これは毛沢東の言葉ですが、学問も同じです。ある特定の岸辺に立って観察して得られた事実が全体として正しいとはかぎりません。
「全体をうまく説明できるのか」が大事です。

 −具体的には?

 考古学的な議論では「魏志倭人伝」の記述から出発し、データ全体を総合的に公平に比較すべきです。
「倭人は、鉄の鏃(ぞく)(矢尻)を使った」と魏志倭人伝にあります。「鉄の鏃」の福岡県からの出土数は奈良県からの出土数の約百倍です。
弥生期の「絹」は九州からは出土するけど畿内からはほとんど出土していない。
「鏡」や「勾玉(まがたま)」でも同じ傾向が認められます。
全都道府県について、出土数を調べ、その傾向を公平に比較すべきです。

 最近はビッグデータ処理の技術が、進歩してきています。
私は便利な確率計算法であるベイズ統計学によって確率計算をしました。その結果、邪馬台国が福岡県にあった確率は、99・9%以上となり、
奈良県である確率は、ほとんど完全にゼロです。畿内説の方に議論の出発点として検討していただきたいものです。

 −纏向(まきむく)古墳群の箸墓(はしはか)古墳が卑弥呼の墓ではないかと言う人もいますが。

 纏向の大きな建物の近くからモモの種が出土して放射性炭素(C14)年代測定で分析すると、卑弥呼の時代を含む西暦一三五〜二三〇年代という結果が出たと報道されたことがあります。
しかし、この方法による場合、箸墓古墳から出土したモモの種で測定すると、四世紀を中心とする年代が出てきます。箸墓古墳では年代の古く出がちな土器付着物で測ると、三世紀という年代が出てくるのです。
C14年代測定法というと科学的な印象を与えますが、何を測定するかで年代がかなり変わってくるし、年代推定の誤差の幅も広いのです。
畿内説に都合の良い測定値はマスコミに持ち込み、都合の悪いデータは報道されていないのです。
またモモの種や大型建物のことは倭人伝に記載がありません。
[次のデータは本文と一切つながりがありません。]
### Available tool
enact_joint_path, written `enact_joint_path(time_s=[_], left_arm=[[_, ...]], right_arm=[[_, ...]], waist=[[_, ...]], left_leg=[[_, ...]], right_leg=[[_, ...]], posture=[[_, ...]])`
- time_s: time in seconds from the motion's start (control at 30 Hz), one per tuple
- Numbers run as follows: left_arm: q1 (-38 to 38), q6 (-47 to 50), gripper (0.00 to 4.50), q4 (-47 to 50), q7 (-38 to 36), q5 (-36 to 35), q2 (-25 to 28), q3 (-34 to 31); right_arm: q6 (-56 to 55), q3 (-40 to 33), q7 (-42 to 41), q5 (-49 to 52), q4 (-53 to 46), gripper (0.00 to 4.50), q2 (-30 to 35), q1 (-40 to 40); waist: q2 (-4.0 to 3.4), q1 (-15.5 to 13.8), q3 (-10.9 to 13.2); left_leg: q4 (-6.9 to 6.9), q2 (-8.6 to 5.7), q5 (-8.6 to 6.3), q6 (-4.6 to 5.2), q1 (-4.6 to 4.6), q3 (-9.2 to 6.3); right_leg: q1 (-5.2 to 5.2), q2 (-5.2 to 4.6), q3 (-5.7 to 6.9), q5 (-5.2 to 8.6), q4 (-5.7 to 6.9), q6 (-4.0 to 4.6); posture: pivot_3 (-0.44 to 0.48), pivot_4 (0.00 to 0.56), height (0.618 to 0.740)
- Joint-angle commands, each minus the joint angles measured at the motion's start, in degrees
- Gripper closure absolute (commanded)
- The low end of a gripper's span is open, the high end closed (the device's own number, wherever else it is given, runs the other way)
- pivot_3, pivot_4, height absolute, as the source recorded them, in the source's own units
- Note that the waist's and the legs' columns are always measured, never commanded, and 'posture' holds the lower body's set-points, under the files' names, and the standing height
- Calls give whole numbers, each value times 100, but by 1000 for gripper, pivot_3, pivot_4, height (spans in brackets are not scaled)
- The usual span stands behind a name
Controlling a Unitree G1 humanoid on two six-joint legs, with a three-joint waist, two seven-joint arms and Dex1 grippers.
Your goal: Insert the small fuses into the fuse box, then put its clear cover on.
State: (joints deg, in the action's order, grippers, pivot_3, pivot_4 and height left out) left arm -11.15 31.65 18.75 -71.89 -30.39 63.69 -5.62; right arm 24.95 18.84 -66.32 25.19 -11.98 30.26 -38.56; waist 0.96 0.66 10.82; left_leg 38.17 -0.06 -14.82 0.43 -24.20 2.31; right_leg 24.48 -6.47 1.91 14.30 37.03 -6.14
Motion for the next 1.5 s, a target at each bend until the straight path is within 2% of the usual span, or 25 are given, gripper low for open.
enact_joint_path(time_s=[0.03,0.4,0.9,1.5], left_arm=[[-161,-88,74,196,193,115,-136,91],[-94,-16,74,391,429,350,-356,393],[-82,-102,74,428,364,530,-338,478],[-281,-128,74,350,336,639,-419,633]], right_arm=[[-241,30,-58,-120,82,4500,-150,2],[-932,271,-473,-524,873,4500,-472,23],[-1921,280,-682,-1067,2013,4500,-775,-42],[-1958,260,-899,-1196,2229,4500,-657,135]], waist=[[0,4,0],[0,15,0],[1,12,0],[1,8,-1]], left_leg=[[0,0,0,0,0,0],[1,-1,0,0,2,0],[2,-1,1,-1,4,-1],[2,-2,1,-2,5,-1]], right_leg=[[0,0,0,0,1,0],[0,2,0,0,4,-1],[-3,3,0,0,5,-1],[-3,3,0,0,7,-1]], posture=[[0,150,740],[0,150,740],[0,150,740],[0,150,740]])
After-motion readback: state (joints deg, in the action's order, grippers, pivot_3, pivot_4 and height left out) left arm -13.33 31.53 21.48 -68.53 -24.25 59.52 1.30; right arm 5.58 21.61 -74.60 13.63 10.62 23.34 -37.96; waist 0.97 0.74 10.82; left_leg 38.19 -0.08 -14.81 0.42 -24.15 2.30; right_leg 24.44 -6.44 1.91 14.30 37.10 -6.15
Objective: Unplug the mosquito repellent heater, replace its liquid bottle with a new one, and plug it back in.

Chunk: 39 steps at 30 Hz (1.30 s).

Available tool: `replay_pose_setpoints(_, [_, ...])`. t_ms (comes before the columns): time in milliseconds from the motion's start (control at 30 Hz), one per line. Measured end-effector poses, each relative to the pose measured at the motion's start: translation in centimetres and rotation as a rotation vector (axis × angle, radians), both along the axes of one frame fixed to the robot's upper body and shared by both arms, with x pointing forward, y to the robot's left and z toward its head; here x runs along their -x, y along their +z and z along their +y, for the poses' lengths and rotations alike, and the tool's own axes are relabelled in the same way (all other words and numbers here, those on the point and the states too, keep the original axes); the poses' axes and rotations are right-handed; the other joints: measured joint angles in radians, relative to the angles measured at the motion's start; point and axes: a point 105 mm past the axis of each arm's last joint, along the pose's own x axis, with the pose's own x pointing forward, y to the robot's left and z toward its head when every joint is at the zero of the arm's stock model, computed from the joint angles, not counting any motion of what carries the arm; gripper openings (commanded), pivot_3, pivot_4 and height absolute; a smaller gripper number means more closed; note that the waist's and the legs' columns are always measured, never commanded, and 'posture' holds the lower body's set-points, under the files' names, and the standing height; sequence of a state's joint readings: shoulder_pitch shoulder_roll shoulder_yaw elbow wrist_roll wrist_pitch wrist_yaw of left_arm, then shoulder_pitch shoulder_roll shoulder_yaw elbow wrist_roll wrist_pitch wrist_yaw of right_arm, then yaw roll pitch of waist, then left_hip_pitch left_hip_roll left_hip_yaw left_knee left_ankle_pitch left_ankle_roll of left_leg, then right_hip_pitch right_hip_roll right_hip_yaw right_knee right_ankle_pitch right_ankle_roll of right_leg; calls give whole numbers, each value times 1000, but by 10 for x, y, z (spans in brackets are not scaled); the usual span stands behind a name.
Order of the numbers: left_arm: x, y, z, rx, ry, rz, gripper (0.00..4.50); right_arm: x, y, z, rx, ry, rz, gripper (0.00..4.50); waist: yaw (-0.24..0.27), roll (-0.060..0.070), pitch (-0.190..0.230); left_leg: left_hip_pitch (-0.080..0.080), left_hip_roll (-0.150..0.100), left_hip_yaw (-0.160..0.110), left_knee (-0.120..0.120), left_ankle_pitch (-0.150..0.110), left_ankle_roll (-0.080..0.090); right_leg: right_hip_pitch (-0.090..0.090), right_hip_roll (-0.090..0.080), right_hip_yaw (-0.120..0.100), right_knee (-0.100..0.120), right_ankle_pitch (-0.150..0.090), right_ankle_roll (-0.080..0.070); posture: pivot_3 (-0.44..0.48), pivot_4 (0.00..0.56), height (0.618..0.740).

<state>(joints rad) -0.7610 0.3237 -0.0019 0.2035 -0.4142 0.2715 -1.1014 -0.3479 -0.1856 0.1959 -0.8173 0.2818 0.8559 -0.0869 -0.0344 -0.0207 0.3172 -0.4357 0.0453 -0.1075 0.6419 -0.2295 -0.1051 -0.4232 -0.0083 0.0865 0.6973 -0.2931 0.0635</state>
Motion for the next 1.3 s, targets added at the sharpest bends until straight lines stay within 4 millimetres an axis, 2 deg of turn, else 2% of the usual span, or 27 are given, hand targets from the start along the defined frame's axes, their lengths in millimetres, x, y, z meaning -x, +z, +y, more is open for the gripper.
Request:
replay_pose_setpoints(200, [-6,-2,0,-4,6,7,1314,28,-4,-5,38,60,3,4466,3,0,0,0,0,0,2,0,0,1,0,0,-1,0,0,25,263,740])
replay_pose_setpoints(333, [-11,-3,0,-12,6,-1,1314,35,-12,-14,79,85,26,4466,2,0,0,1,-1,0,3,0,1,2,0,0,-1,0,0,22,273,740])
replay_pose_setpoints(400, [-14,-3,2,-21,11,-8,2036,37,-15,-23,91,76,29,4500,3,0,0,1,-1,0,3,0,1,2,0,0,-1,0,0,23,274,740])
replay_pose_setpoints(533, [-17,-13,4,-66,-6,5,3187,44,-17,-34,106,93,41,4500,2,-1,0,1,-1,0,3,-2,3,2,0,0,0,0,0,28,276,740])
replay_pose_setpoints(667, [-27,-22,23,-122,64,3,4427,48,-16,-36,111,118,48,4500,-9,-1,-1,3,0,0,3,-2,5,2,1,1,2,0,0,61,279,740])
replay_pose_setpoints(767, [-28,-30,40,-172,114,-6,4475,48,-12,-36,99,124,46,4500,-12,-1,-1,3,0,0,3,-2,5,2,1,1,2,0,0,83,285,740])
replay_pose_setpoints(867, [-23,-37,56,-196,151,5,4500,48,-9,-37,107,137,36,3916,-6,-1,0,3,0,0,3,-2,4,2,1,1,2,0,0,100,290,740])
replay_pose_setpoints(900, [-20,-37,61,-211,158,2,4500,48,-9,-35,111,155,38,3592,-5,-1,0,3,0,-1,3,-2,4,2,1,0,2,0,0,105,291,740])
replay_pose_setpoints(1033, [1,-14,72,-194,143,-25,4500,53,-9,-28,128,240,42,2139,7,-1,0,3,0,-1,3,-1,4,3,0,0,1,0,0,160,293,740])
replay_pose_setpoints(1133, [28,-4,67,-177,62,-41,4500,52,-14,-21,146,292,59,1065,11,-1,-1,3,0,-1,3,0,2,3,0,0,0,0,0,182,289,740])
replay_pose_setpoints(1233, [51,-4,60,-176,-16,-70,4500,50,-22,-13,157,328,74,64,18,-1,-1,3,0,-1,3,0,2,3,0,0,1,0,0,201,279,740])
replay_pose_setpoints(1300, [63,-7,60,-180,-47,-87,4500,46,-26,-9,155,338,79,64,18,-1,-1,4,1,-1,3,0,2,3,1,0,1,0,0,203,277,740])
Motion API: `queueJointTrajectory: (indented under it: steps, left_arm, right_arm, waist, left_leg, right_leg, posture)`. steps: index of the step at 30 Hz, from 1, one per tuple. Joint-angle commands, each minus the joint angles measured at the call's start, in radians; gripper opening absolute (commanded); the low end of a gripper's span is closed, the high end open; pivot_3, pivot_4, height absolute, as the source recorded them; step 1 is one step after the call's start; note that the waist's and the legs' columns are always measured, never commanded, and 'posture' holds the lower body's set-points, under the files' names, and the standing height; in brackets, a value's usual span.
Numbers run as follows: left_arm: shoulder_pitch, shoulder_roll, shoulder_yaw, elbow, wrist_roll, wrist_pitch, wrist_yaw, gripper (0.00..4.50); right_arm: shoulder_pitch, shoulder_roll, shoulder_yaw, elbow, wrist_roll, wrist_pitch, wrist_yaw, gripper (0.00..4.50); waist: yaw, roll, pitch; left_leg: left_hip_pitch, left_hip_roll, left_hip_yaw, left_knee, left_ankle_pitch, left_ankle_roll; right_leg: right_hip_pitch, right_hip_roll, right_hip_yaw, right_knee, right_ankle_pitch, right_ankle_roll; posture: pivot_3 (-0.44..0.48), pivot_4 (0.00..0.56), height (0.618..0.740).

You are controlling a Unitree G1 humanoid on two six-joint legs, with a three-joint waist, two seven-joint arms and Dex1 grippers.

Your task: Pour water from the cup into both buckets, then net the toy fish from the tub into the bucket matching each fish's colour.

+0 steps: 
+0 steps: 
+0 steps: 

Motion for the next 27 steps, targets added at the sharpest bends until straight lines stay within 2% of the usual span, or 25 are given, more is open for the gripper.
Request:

古事記・日本書紀(記紀)の記述と倭人伝の記述の擦り合わせも必要です。

 −卑弥呼の鏡と騒がれた三角縁神獣鏡(さんかくぶちしんじゅうきょう)はどうみるべきでしょう?

 これは古墳時代になってからしか出土していませんし、わが国からは五百面以上出ているのに中国からは一面も出ていません。
日本国内でつくられたとみるのが妥当です。三世紀後半から四世紀はじめごろの、いわゆる「西晋鏡」でさえ、おもに福岡県を中心に分布しています。
「庄内様式」といわれる弥生時代の土器の時期が卑弥呼の時代と重なるといわれていて、この時期の鏡は奈良県からの出土は三面のみなのに対し、福岡県からは三十面も出ています。
もうひとつ、倭人伝に「棺(ひつぎ)あって槨(かく)なし」と墓制が記されています。
おもに三世紀ごろ福岡県を中心に分布する箱式石棺は、これにあてはまります。奈良県のホケノ山古墳からは、木槨が出土していて、倭人伝の記述に合いません。

 −里程の問題からは?

 帯方郡(現在のソウル周辺)から一万二千余里のところに邪馬台国があると倭人伝に記されています。一里が現在の尺度で何メートルになるかは議論がありますが、
同じ三国志韓伝には現在の韓国あたりを四千里四方としており、これから一里の距離が割り出せます。
記述では帯方郡から一万里で九州に着きます。残りは二千里ですから、これまでの行程からすぐ想像はつきますよね。
とても畿内まで行ける距離ではありません。九州しか有り得ません。